Suddenly, he was at home on the phone doing damage control. He acknowledged that he has had to be careful not to be too critical of an alert that some people might consider a bit overwrought.
"We applaud the FBI," Seabrooke said. "They're trying to do their job and keep us safe and cover all the bases - and perhaps over-covering the bases, but who can say?"
So instead of criticizing, Seabrooke said he's telling people everything in the almanac is already public information readily available on the Internet and at their local libraries. "In fact," he added, masking a hint of irony, "the government is our biggest single supplier of information."
He is also quietly reminding everyone that in 1961, a wire service photograph of President John F. Kennedy sitting at his desk in the White House showed only six books on his desk - including The World Almanac. And a similar photo of President Bill Clinton in 1999 showed the chief executive at his desk with a copy of The World Almanac clearly visible. During World War II, he added, the government asked almanac editors to send 100,000 copies of the popular tome to American troops overseas. Which they did, of course.
"We've been around for 136 years," Seabrooke said, noting that the FBI's warning might only be relevant to the 2004 book's chapter titled "Buildings, Bridges and Tunnels," which begins on page 436 and, he hastened to add, only covers "12 pages out of 1,008."
As for those pages, Seabrooke said, much of the information can be obtained easily from The Council on Tall Buildings and Urban Habitat, which is where the almanac got it. Some of it may even be found in ordinary newspaper stories like this one (the tallest building in Baltimore, according to the almanac, is the Legg Mason Building at 100 Light St.).

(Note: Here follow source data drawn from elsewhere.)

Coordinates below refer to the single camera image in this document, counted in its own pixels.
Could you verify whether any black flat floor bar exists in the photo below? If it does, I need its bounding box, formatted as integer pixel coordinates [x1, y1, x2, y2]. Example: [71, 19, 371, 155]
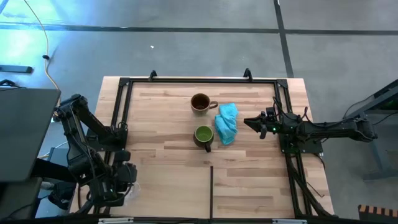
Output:
[0, 64, 34, 75]

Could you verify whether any brown ceramic mug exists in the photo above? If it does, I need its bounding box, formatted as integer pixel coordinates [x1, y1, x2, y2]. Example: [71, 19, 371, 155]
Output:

Furthermore, the FBI's alert did not specifically point to The World Almanac, Seabrooke said, but almanacs, in general. And besides, he said, if a terrorist wanted to keep such critical information close at hand, "they could just write things down on a piece of paper and not carry around a 1,008-page book."
No, Seabrooke concluded, the FBI's warning would not hurt sales in the coming year.
In fact, he said he is not in the least concerned about that - the latest edition has been out since November and is already No. 2 on The New York Times best-seller list for paperback advice books and No. 29 for USA Today's best-seller list for all books.
"I think it will just generate more interest," Seabrooke said, finally shedding the last inkling of bemusement as he imagined the publicity turning in his favor. "A lot of people will want to check it out and see what all the fuss is about."